*What you will do*.
Go through the listing below from its first line and repeat each line exactly, ending at the line containing "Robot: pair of" and including it.

*Dataset content*.
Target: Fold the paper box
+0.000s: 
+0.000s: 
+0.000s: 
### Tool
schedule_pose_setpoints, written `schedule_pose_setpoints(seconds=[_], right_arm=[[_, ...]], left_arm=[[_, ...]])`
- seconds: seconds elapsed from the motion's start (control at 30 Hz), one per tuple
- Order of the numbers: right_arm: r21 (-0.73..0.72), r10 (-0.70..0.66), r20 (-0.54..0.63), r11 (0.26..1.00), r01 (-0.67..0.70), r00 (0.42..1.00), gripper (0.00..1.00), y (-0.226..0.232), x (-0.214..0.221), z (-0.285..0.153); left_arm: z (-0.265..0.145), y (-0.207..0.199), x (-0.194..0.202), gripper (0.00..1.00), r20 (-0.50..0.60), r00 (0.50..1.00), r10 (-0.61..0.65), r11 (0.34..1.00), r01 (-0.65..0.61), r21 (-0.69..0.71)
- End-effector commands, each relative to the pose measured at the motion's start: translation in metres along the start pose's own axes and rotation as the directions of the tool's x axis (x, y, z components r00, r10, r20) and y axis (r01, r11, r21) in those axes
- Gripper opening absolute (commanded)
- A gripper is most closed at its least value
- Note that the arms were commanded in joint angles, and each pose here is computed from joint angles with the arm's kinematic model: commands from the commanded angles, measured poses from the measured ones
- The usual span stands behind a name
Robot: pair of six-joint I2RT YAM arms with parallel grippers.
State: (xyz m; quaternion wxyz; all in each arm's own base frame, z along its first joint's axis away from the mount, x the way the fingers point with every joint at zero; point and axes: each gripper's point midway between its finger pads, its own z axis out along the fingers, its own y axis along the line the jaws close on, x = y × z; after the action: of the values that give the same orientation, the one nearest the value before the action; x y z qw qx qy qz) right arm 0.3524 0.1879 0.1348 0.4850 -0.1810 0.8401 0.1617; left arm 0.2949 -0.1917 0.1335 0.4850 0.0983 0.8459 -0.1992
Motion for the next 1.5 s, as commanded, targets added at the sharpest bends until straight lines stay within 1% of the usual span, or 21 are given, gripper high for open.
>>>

*Answer to the exercise*.
Target: Fold the paper box
+0.000s: 
+0.000s: 
+0.000s: 
### Tool
schedule_pose_setpoints, written `schedule_pose_setpoints(seconds=[_], right_arm=[[_, ...]], left_arm=[[_, ...]])`
- seconds: seconds elapsed from the motion's start (control at 30 Hz), one per tuple
- Order of the numbers: right_arm: r21 (-0.73..0.72), r10 (-0.70..0.66), r20 (-0.54..0.63), r11 (0.26..1.00), r01 (-0.67..0.70), r00 (0.42..1.00), gripper (0.00..1.00), y (-0.226..0.232), x (-0.214..0.221), z (-0.285..0.153); left_arm: z (-0.265..0.145), y (-0.207..0.199), x (-0.194..0.202), gripper (0.00..1.00), r20 (-0.50..0.60), r00 (0.50..1.00), r10 (-0.61..0.65), r11 (0.34..1.00), r01 (-0.65..0.61), r21 (-0.69..0.71)
- End-effector commands, each relative to the pose measured at the motion's start: translation in metres along the start pose's own axes and rotation as the directions of the tool's x axis (x, y, z components r00, r10, r20) and y axis (r01, r11, r21) in those axes
- Gripper opening absolute (commanded)
- A gripper is most closed at its least value
- Note that the arms were commanded in joint angles, and each pose here is computed from joint angles with the arm's kinematic model: commands from the commanded angles, measured poses from the measured ones
- The usual span stands behind a name
Robot: pair of six-joint I2RT YAM arms with parallel grippers.

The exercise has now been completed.